PreAuthorize and custom AuthenticationFilter with Spring boot
Spring Security has always been tedious to configure, and the only foolproof ways are:
- either being an expert on it and be prepared to look in the sources and then you can do hard things by hand
- or use as much as possible of what is provided by framework using examples from the documentation whenever possible
For the configuration of an X509AuthenticationFilter
, HttpSecurity
javadoc gives the method x509
with following example (adapted to your config - see javadoc for original one) :
@Configuration
@EnableWebMvcSecurity
@EnableGlobalMethodSecurity(prePostEnabled = true)
public class SecurityConfiguration extends WebSecurityConfigurerAdapter {
@Override
protected void configure(HttpSecurity http) throws Exception {
http
.authorizeRequests().anyRequest().permitAll()
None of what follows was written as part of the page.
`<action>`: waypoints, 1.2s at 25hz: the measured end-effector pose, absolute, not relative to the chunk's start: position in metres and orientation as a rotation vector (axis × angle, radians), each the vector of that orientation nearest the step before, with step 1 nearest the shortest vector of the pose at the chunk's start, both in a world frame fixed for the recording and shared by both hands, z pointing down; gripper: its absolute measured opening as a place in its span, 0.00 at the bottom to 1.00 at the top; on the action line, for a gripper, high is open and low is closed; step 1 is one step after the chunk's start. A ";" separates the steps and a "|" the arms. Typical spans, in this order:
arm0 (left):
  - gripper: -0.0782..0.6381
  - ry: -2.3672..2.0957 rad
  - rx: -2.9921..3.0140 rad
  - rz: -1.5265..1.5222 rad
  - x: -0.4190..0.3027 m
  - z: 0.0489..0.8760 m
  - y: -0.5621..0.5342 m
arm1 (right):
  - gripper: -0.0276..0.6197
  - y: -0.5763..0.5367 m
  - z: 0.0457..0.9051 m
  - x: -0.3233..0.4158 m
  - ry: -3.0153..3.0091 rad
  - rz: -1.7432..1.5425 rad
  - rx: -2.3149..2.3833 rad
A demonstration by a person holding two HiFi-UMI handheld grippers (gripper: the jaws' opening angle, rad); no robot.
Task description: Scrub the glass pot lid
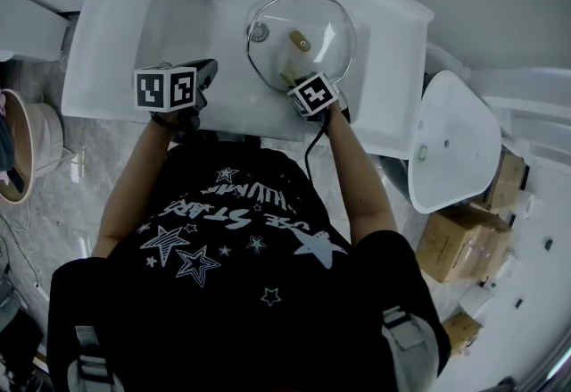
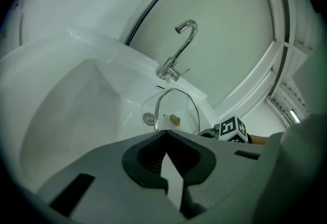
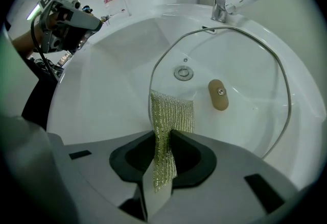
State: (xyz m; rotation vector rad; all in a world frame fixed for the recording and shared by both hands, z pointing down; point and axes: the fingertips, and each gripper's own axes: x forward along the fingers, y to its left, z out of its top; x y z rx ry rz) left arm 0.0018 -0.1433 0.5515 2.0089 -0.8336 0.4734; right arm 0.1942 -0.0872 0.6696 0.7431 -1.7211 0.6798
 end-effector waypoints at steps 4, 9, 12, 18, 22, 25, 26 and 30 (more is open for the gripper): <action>0.12 -0.815 2.016 0.476 0.000 0.552 -0.146 | 0.18 -0.086 0.667 0.188 -1.728 0.685 0.743; 0.12 -0.787 2.022 0.479 0.003 0.553 -0.149 | 0.17 -0.082 0.664 0.185 -1.735 0.678 0.747; 0.12 -0.763 2.029 0.482 0.006 0.554 -0.154 | 0.17 -0.086 0.659 0.179 -1.778 0.758 0.810; 0.12 -0.700 2.039 0.505 0.008 0.559 -0.161 | 0.15 -0.100 0.645 0.186 -1.812 0.869 0.969; 0.12 -0.633 2.047 0.538 0.009 0.565 -0.165 | 0.15 -0.106 0.635 0.198 -1.818 0.970 1.115; 0.12 -0.562 2.070 0.574 0.014 0.568 -0.165 | 0.15 -0.107 0.623 0.207 -1.819 1.026 1.236; 0.12 -0.536 2.079 0.585 0.016 0.570 -0.164 | 0.15 -0.107 0.618 0.209 -1.823 1.041 1.276; 0.12 -0.423 2.105 0.632 0.031 0.578 -0.163 | 0.15 -0.108 0.595 0.214 -1.862 1.099 1.449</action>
// Example x509() configuration
.x509();
}
}
with following indication: method returns the X509Configurer
for further customizations.
Unless you have a good reason to do differently (and if it is the case please say it) I strongly advise you to stick to that method.
But it is really a bad idea to use pre-post annotation on a controller, for what could be done directly in HttpSecurity
configuration. It forced you to use proxyTargetClass = true
.
Pre and post annotation are normally applied to methods of service layer what do not require proxyTargetClass=true
since services are normally wired to controller through interfaces allowing JDK proxying.